Offline dedup is more expensive - so why are you of the opinion that it
is less silly? And comparison by silliness quotiend still sounds like an
argument over which is better.
> The only reason I did offline dedup was because I was just toying
> around with a simple userspace app to see exactly how much I would save if I did
> dedup on my normal system, and with 107 gigabytes in use, I'd save 300
> megabytes. I'll say that again, with 107 gigabytes in use, I'd save 300
> megabytes.

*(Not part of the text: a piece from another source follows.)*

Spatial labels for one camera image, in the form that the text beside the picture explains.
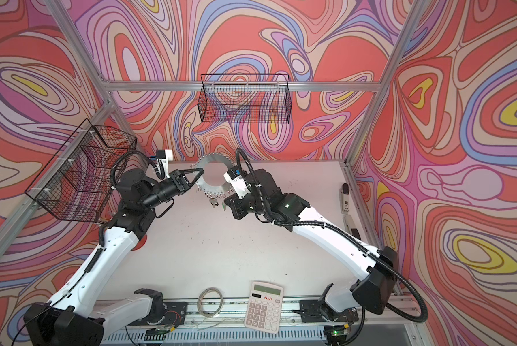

So in the normal user case dedup would have been wholey useless to
> me.
Dedup isn't for an average desktop user. Dedup is for backup storage and
virtual images. I don't remember anyone ever saying it is for the
average desktop user. I am amazed you got that much saving even - I
wouldn't expect there to be any duplicate files on a normal system.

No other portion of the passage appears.